Pegatron Corp (和碩), one of Apple Inc’s iPhone assemblers, expects earnings to weaken further this quarter, possibly hitting their lowest point this year, due to a lower factory utilization rate and the effect of a stronger New Taiwan dollar.
Rising labor costs in China, following wage hikes that took effect on April 1, would also contribute to lower profitability, Pegatron chief financial officer Charles Lin (林秋炭) told a teleconference.
Pegatron expects its notebook shipments to contract 20 percent sequentially this quarter, and shipments of motherboards and desktop PCs to drop between 5 and 10 percent on seasonal weakness.
Its non-computing segment, which accounted for 75 percent of its total revenue of NT$238.99 billion (US$7.9 billion) last quarter, is forecast to fall “slightly” from the previous quarter on slow seasonal demand, the company said.
The non-computing segment includes iPhones, tablets and game console assembly.
Nonetheless, the company is purchasing new equipment and recruiting workers ahead of the peak season in the second half of the year, Pegatron chief executive officer S.J. Liao (廖賜政) said.
“It is crucial for us to be ready with equipment and workers before the end of June,” Liao said.
Apple, Pegatron’s largest client, is expected to launch its new generation of iPhone models in the second half of this year, with Pegatron expected to be the sole assembler of the US company’s 4.7-inch model.
Lin said Pegatron’s performance in the second half should outpace that of the first half.
However, the labor shortage in China presents an operating challenge, which could lead to higher labor costs and affect final assembly, he said.
“The labor shortage issue will affect factory utilization rates for both assemblers and component suppliers in the supply chain.

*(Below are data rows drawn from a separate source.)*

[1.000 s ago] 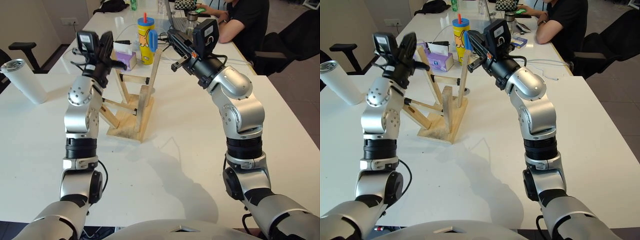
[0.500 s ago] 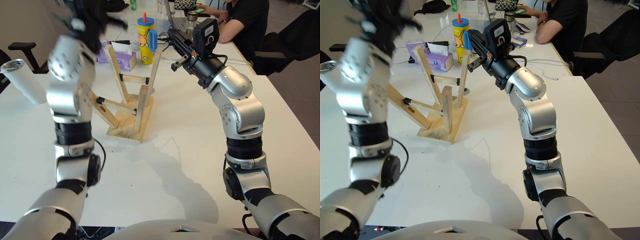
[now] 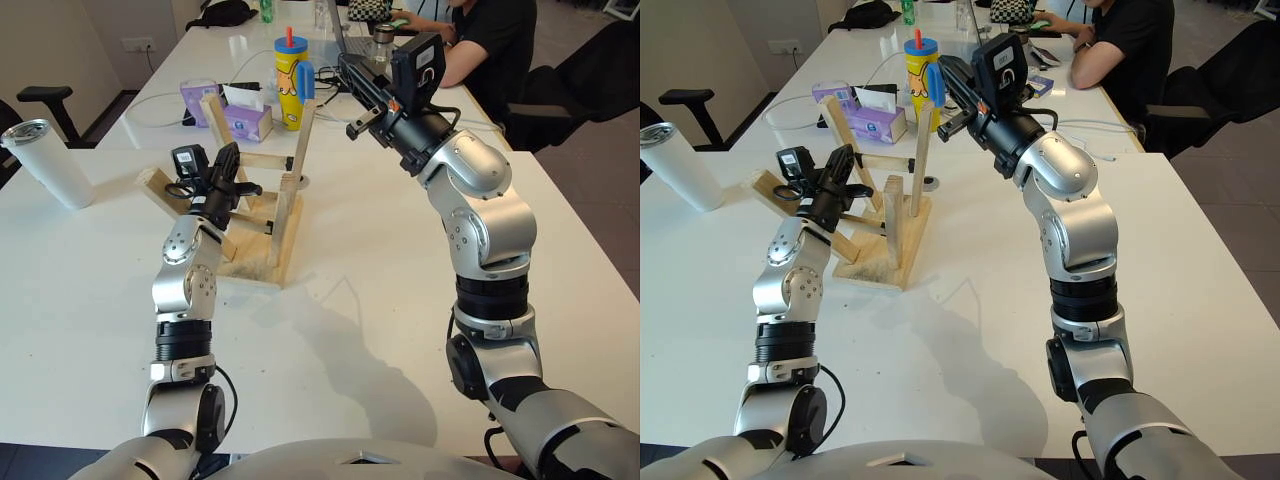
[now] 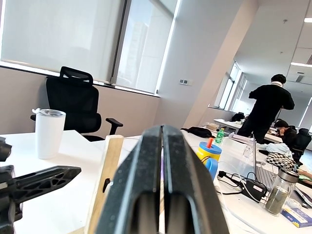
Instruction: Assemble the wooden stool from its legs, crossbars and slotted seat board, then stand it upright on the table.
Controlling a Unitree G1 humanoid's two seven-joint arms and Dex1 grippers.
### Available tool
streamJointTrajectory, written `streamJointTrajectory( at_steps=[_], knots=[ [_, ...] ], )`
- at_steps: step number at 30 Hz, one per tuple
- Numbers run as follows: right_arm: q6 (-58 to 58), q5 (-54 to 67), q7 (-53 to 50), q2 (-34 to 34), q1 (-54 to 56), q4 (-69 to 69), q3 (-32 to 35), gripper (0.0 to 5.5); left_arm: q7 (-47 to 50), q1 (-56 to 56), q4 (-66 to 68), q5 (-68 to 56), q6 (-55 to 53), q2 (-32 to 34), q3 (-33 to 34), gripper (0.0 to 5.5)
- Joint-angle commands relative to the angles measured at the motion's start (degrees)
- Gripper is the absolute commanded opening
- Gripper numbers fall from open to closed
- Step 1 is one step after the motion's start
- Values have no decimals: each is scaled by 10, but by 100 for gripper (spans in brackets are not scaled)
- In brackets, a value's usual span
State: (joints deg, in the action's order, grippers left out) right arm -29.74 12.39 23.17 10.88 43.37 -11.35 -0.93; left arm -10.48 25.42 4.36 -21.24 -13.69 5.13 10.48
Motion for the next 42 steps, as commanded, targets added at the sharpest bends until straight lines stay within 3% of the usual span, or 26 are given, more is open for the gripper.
streamJointTrajectory(
  at_steps=[1,10,20,22,24,28,30,35,42],
  knots=[
    [-10,13,-3,0,10,-13,2,0,6,-45,46,33,-43,23,-14,2],
    [-6,13,-5,1,13,-9,0,0,12,188,-55,19,-43,98,18,2],
    [-4,13,-11,1,12,-8,0,0,-8,401,-49,-8,-53,155,35,2],
    [-6,15,-10,1,12,-11,-2,0,-5,357,-61,-2,-65,148,26,2],
    [-9,17,-11,3,13,-12,0,0,1,196,-37,5,-78,115,21,2],
    [-21,25,-15,3,7,-24,3,0,30,-177,269,78,-37,48,-18,2],
    [-31,31,-14,8,4,-31,9,0,24,-272,318,51,-31,1,10,2],
    [-32,32,-15,9,8,-29,12,0,6,-262,526,74,24,-12,-5,2],
    [-25,29,-13,5,11,-25,7,0,6,-212,561,89,110,26,-7,2]
  ],
)
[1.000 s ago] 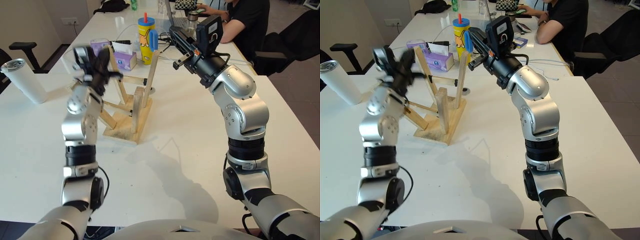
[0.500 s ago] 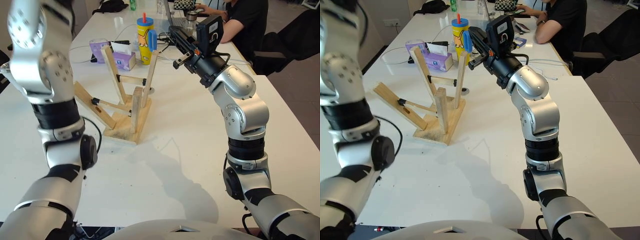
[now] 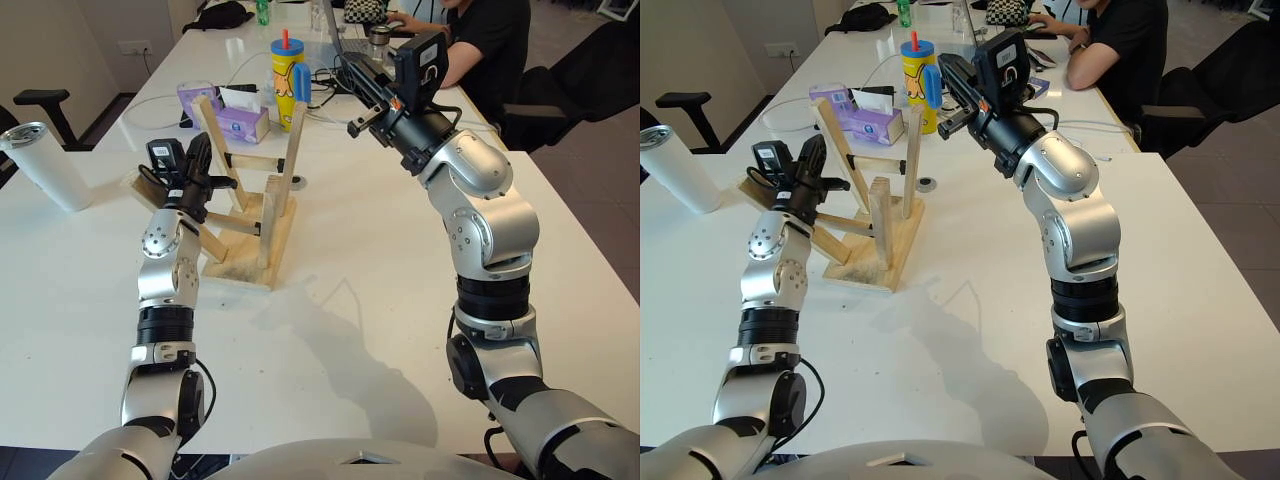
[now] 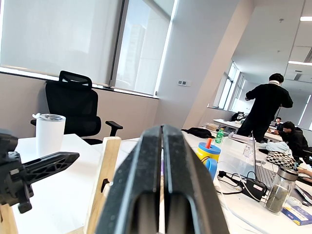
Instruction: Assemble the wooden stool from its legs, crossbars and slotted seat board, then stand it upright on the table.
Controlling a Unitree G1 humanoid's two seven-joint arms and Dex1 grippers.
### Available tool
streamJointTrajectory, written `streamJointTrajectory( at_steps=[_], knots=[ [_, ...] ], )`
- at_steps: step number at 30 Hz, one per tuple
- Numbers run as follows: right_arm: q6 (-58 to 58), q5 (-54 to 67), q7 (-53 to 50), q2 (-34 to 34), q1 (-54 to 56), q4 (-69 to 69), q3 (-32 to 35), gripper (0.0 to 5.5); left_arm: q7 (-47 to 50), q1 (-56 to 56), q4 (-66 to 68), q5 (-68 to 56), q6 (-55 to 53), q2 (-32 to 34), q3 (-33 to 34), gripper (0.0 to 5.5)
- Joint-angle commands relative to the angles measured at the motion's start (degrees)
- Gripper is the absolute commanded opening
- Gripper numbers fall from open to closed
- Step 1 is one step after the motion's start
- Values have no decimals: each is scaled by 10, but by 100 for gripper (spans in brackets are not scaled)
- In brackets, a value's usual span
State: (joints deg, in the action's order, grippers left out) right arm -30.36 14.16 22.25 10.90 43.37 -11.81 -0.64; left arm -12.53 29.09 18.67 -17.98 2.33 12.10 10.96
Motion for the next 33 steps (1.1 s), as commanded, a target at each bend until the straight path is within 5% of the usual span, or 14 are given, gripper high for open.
streamJointTrajectory(
  at_steps=[1,6,10,15,22,25,29,33],
  knots=[
    [-19,11,-4,4,11,-20,3,0,27,-240,412,55,-31,-40,-8,2],
    [-19,12,-3,5,12,-16,4,0,54,-142,308,16,12,16,53,2],
    [-13,9,-4,5,10,-10,5,0,39,145,91,18,0,128,53,2],
    [-7,7,-10,4,9,-7,3,0,22,357,-46,-22,-40,145,37,2],
    [-5,7,-17,5,3,-14,4,0,-5,482,-96,-35,-72,171,35,2],
    [-9,9,-17,7,1,-18,5,0,-7,424,-101,-31,-94,181,49,2],
    [-20,15,-16,9,-1,-27,5,0,-20,142,-32,-34,-147,147,77,2],
    [-31,21,-14,12,-6,-35,7,0,-26,-180,320,6,-173,50,53,2]
  ],
)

Pegatron is paying extra attention to this issue,” Lin said.
Pegatron reported that net profit declined 5.36 percent year-on-year and 33.1 percent quarter-on-quarter to NT$3.88 billion, or NT$1.51 per share, last quarter.
The company attributed the earnings fall to exchange losses of NT$1.28 billion, as the NT dollar appreciated 6 percent against the US dollar in the first quarter, as well as low seasonal demand.
Gross margin dropped 0.78 percentage points annually to 5 percent last quarter, and operating margin fell 0.34 percentage points to 2.3 percent, company data showed.